Task objective: Search each line of the data for the word "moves"; copy every line where it is found.

Excerpts from a dataset:
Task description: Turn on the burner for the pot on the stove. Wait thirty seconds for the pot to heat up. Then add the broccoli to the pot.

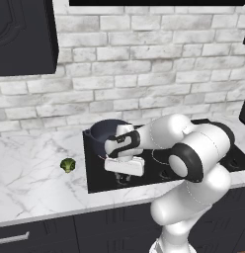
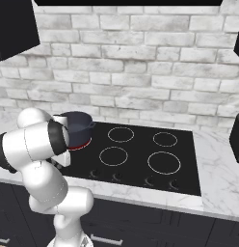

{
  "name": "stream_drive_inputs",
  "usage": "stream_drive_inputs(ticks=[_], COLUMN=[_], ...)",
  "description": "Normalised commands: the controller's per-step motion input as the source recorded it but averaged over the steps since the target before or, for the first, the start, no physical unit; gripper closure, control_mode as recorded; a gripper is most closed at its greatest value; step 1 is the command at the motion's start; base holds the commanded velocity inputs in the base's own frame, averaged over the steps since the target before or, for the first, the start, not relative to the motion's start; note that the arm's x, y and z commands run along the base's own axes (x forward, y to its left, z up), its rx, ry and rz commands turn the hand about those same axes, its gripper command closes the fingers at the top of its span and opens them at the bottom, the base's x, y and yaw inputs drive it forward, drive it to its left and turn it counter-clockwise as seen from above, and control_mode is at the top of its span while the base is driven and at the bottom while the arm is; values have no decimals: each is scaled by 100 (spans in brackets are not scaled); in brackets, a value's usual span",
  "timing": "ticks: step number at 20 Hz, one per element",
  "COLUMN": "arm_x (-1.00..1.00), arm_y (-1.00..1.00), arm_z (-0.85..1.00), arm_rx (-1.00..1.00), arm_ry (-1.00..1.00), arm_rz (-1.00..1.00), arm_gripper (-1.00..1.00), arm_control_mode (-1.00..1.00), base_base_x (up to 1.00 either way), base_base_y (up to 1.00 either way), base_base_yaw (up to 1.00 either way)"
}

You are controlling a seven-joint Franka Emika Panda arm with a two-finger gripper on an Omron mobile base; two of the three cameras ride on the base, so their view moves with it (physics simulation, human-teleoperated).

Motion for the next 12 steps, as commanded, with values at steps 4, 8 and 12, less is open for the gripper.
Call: stream_drive_inputs(ticks=[4,8,12], arm_x=[0,0,0], arm_y=[0,0,0], arm_z=[0,0,0], arm_rx=[0,0,0], arm_ry=[0,0,0], arm_rz=[0,0,0], arm_gripper=[100,100,100], arm_control_mode=[-100,-100,-100], base_base_x=[0,0,0], base_base_y=[0,0,0], base_base_yaw=[0,0,0])
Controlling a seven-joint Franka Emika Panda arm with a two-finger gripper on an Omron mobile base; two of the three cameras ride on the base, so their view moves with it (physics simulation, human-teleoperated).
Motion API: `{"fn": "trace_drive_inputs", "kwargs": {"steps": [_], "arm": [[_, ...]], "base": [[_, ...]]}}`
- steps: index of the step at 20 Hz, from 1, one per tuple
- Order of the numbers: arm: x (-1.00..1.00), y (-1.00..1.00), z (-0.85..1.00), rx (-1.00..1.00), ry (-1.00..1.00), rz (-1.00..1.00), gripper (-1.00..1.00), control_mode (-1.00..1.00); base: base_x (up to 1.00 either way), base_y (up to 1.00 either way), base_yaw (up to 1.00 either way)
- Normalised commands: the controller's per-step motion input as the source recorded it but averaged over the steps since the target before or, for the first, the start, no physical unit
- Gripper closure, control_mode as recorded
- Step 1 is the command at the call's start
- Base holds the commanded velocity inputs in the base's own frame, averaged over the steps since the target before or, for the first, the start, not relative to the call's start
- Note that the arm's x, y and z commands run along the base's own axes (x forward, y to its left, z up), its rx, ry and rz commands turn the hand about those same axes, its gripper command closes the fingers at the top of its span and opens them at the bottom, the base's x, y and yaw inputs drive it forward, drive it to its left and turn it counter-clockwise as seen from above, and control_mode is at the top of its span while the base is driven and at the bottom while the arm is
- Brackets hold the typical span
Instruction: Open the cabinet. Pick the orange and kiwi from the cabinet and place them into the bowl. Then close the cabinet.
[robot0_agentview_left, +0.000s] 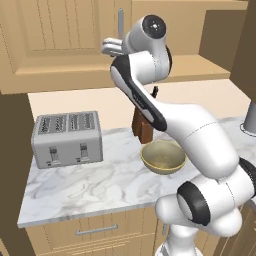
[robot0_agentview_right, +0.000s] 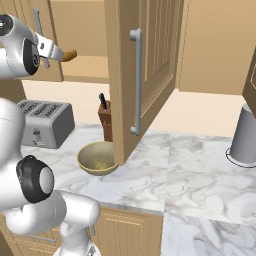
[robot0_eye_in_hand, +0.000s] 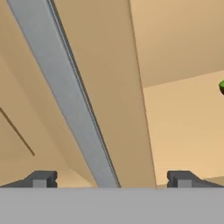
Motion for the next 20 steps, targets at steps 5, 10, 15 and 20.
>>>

Reply:
You are controlling a seven-joint Franka Emika Panda arm with a two-finger gripper on an Omron mobile base; two of the three cameras ride on the base, so their view moves with it (physics simulation, human-teleoperated).
Controlling a seven-joint Franka Emika Panda arm with a two-finger gripper on an Omron mobile base; two of the three cameras ride on the base, so their view moves with it (physics simulation, human-teleoperated).

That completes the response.